Er zijn dingen waarvan ik altijd zei dat ik ze nooit zou doen als ik moeder werd. “Je vertelt het me he, als ik dat ook doe. Dan moet je me waarschuwen”, instrueerde ik vriendinnen. Geen enkele vriendin die dat ooit doet natuurlijk. En ik doe die dingen dan weer wel.
- Naar mezelf refereren als ‘mama’. Dat doe ik, en ik noem de man ook ‘papa’. Voor mijn zoon ben ik niet ‘ik’, maar ‘mama’. Get used to it.
- Verzoekjes doen via mijn kind. ‘En misschien wil papa wel even een toetje voor mama halen.’ Het is net zo erg als het klinkt. Werkt wel.
- Alleen maar over mijn eigen kind willen praten met andere mensen.

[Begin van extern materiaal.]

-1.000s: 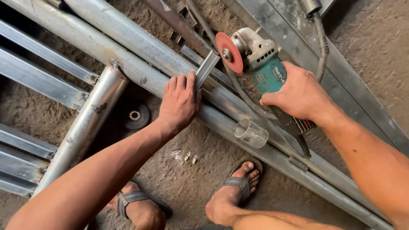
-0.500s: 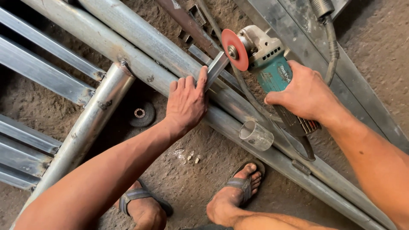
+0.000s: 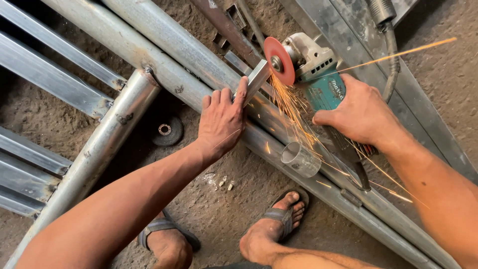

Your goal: Cutting square metal tubes to size using a hand-held angle grinder on a workshop floor.

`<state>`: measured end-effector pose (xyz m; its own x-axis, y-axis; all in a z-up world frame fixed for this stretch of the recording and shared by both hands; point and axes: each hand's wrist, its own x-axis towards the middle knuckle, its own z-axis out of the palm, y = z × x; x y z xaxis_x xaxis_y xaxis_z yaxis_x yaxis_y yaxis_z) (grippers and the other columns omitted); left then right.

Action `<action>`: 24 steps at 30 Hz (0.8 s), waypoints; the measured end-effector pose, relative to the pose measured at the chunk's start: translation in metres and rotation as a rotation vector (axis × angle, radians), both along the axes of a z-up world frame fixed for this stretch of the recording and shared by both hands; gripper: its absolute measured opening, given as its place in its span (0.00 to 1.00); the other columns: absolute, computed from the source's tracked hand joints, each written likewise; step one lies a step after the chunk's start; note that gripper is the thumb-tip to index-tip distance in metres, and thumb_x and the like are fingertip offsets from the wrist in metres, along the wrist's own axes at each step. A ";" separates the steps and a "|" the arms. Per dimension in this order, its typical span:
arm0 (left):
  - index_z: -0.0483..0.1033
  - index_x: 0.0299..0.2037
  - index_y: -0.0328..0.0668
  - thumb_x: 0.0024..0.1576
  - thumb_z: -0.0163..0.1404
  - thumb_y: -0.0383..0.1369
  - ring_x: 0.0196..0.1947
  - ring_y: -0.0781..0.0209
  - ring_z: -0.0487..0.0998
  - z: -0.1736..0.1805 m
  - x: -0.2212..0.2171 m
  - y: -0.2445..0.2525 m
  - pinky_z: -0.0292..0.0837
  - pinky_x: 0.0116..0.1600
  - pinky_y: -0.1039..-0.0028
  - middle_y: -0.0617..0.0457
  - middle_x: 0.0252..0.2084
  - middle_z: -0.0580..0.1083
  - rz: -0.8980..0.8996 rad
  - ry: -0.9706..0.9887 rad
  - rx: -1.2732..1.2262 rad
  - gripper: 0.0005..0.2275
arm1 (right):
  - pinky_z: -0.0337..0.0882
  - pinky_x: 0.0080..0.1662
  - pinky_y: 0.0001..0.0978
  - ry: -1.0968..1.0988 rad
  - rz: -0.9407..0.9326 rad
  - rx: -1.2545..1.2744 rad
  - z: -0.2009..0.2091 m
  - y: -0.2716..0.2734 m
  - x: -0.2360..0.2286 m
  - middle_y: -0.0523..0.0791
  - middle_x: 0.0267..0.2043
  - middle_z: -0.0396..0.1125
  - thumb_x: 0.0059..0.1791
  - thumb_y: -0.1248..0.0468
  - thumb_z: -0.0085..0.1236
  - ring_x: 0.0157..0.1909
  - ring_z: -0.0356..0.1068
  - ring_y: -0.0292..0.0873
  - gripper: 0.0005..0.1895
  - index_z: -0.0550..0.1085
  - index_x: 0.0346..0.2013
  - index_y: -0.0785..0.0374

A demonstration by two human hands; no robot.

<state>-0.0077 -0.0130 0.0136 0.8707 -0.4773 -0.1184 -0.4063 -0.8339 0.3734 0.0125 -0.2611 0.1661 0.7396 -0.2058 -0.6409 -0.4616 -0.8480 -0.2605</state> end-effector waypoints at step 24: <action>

Okee, eerlijk is eerlijk, hierin kan ik me best inhouden. Maar het liefste, diep vanbinnen, is dat wel wat ik wil doen.
- Foto’s en filmpjes van de kleine man laten zien aan mensen die ik eigenlijk niet eens zo heel goed ken. Want: pochen met hoe goed ons kind is.
- Minder dan vier dagen willen werken. De feminist in mij komt in opstand als ik het hardop zeg, maar ik wil niet meer werken. Ik wil thuis zijn en elke poep of scheet van de kleine man meemaken. Vooruit, drie dagen misschien, omdat ik het ook mis om mijn hoofd te gebruiken. Maar liever niet meer. Ze zijn er bij mijn werk nog niet van op de hoogte…
- Babyboeken lezen. En niet gewoon eentje, uit beleefdheid omdat ik die van iemand heb gekregen. Nee, elke week een nieuw hoofdstuk in Jouw baby van week tot week (dit is de Bijbel lieve moeders, heus), regelmatig in Oei ik groei want het voelt alsof hij elke week een sprongetje maakt en de eerste weken elke avond in Baby in een droomritme. Bovendien markeer ik stukken voor de man, of ik stuur hem appjes met foto’s van lappen tekst. Sorry, not so sorry.
Mocht er meer bij komen, laat ik het weten. Er zijn gelukkig ook heel veel dingen die ik doe, waarvan ik hóópte dat ik ze zou doen.